Estava bela, encantadora. Vestido perfeito até nos detalhes. A mão esquerda já
ostentava o presente das bodas: um anel solitário de brilhante, que usou até o último dia de vida..
Sálua, em
poucos meses que estava no Brasil, já compreendia muito do que se falava, em
vista de seu conhecimento de inglês. Mas, assim mesmo, a adaptação era difícil,
não fora o carinho de Êssar. Ouvia à sua passagem a palavra linda e sabia o que
significava. Mas o que lhe importava era ser feliz e fazer Êssar feliz.
Sentira, nestes primeiros tempos de convivência, que Fahda, sua sogra daqui a
minutos, não era uma pessoa fácil de lidar. Era exigente e brava. Mas Deus e
Êssar a ajudariam a ganhar a sua amizade e respeito. O fato de ser tão jovem talvez fosse a causa
da atitude vigilante de Fahda. Queria ensinar-lhe tudo, como se ela de nada
soubesse na vida, como se os anos de internato só lhe tivessem dado um verniz
de educação e preparo. Ah, se a sogra soubesse como era admirada na escola por
tudo e em tudo que fazia. O tempo a ajudaria. Só pedia a Deus que não a fizesse
sofrer mais do que já sofrera na infância.
Para poder ser realizado o casamento, Êssar teve que lançar
mão de um estratagema: aumentar, não se sabe com que tipo de documento, a idade
da noiva. De quatorze anos, passou, numa penada, para dezessete.

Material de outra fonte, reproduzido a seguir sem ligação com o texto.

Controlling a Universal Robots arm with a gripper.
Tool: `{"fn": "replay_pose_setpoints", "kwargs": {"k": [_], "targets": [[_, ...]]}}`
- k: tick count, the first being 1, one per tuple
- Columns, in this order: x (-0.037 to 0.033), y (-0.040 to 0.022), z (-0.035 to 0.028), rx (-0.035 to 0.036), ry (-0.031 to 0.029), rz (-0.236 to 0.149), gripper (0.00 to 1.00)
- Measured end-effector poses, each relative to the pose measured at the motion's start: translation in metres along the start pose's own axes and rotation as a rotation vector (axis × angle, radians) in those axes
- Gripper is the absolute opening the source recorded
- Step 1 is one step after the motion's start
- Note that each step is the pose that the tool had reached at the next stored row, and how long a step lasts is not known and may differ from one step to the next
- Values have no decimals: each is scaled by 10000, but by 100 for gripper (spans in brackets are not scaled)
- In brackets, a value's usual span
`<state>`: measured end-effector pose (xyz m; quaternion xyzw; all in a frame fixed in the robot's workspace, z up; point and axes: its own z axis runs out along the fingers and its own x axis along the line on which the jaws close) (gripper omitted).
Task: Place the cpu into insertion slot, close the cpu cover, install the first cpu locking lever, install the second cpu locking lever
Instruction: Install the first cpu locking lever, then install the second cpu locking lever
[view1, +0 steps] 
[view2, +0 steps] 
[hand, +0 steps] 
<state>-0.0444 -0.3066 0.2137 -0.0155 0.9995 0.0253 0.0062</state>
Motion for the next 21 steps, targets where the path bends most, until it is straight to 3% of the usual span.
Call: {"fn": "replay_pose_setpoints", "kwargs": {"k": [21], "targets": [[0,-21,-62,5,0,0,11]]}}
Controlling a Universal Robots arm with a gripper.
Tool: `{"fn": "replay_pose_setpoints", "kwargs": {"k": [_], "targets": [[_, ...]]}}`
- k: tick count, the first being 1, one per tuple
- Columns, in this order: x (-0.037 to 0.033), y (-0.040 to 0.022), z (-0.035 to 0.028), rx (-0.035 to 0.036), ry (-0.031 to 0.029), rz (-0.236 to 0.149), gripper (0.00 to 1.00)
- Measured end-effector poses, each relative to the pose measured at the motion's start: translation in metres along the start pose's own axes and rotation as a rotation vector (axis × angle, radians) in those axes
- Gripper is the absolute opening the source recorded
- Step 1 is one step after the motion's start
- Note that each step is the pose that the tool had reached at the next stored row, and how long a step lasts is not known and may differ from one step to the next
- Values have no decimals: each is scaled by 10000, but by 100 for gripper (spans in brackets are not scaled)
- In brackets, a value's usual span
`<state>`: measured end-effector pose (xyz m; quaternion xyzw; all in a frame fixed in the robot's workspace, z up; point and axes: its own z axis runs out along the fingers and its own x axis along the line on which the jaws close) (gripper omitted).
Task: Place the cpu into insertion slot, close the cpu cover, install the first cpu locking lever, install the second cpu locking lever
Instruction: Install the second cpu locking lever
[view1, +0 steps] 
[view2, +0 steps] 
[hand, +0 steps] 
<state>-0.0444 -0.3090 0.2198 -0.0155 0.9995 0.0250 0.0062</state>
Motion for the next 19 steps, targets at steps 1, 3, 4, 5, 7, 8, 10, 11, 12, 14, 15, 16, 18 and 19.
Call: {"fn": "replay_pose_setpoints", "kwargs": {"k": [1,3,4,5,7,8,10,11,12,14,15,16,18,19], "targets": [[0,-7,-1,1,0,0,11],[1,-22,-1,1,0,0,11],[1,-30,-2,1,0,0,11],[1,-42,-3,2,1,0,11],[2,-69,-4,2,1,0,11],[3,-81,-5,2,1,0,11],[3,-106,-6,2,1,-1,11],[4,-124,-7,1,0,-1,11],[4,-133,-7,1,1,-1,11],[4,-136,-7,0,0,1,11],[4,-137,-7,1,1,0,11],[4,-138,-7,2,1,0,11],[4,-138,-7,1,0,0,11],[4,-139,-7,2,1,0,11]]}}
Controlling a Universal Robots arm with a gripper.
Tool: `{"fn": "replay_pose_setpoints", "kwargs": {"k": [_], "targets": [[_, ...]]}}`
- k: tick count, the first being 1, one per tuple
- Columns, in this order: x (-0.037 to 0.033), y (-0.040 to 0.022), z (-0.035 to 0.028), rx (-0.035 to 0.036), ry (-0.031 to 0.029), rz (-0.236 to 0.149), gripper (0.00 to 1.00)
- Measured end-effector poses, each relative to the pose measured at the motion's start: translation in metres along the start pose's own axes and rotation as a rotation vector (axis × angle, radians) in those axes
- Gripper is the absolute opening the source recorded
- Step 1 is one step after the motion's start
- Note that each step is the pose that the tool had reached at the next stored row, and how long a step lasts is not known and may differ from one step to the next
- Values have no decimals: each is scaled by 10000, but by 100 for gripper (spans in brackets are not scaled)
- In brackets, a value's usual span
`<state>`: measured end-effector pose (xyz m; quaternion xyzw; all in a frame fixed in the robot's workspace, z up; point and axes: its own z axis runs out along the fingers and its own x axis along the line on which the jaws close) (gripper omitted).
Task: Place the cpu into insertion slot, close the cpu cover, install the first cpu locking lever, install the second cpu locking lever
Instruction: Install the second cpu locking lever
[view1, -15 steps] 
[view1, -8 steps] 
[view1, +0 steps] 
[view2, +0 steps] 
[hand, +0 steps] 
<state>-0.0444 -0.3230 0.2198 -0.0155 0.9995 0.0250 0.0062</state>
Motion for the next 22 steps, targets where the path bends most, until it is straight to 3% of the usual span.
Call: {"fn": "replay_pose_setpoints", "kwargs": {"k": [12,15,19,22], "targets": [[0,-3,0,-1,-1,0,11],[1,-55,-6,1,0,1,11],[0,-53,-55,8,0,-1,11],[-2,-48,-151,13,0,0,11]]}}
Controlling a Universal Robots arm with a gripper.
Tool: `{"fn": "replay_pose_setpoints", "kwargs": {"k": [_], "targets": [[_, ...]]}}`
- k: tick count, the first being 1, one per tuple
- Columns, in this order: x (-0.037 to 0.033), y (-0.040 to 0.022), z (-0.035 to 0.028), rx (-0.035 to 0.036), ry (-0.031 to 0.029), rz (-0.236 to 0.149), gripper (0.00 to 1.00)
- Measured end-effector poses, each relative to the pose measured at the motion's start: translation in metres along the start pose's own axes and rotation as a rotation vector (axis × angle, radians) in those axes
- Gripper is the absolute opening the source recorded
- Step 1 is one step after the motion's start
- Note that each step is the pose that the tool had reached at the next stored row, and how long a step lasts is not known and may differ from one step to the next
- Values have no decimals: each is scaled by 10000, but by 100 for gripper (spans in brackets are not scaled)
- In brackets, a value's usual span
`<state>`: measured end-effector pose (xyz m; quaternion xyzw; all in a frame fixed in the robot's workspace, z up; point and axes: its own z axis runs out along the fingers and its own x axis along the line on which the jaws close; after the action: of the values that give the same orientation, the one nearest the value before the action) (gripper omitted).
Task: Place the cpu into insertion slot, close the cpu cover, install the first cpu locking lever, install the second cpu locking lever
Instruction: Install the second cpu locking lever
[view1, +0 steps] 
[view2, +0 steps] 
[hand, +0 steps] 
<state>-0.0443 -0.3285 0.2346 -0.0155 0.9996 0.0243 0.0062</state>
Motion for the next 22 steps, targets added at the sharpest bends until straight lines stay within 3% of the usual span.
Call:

Sálua seguia pelo centro da igreja, ao som da Marcha
Nupcial, com pensamentos desencontrados. Estes últimos meses passavam ante os
olhos da memória como cenas cortadas de um filme. Tremia ao pensar na mudança
radical em sua vida. Passo a passo, vencera aquela distância que a separava de
Êssar. Estava agora à sua frente. Sêmi beijou-a na testa e entregou sua mão ao
noivo, que a esperava, ansioso e exultante de alegria. Deram-se as mãos,
trêmulos, olhando-se nos olhos e apertando os dedos entrelaçados. O véu do amor
envolveu-os de tal maneira, que ficaram cegos a tudo que não fossem eles
mesmos, só os dois e as palavras do padre ecoando pela igreja.
O Padre José Maria
celebrou o casamento, com emoção e sinceridade. Era seu amigo que se casava.
Aquele amigo de cujas desventuras e trabalho rude fora testemunha. Aquele amigo
que aprendera num átimo, movido pela determinação e pelo favor de Deus, a
língua portuguesa, que ele, Padre José Maria, ensinara com dedicação e
interesse. Por isso celebrou com o maior
fervor o sacramento e, na hora da bênção, invocou a presença de Jesus para
santificar a união e proteger os noivos, até que a morte os separasse.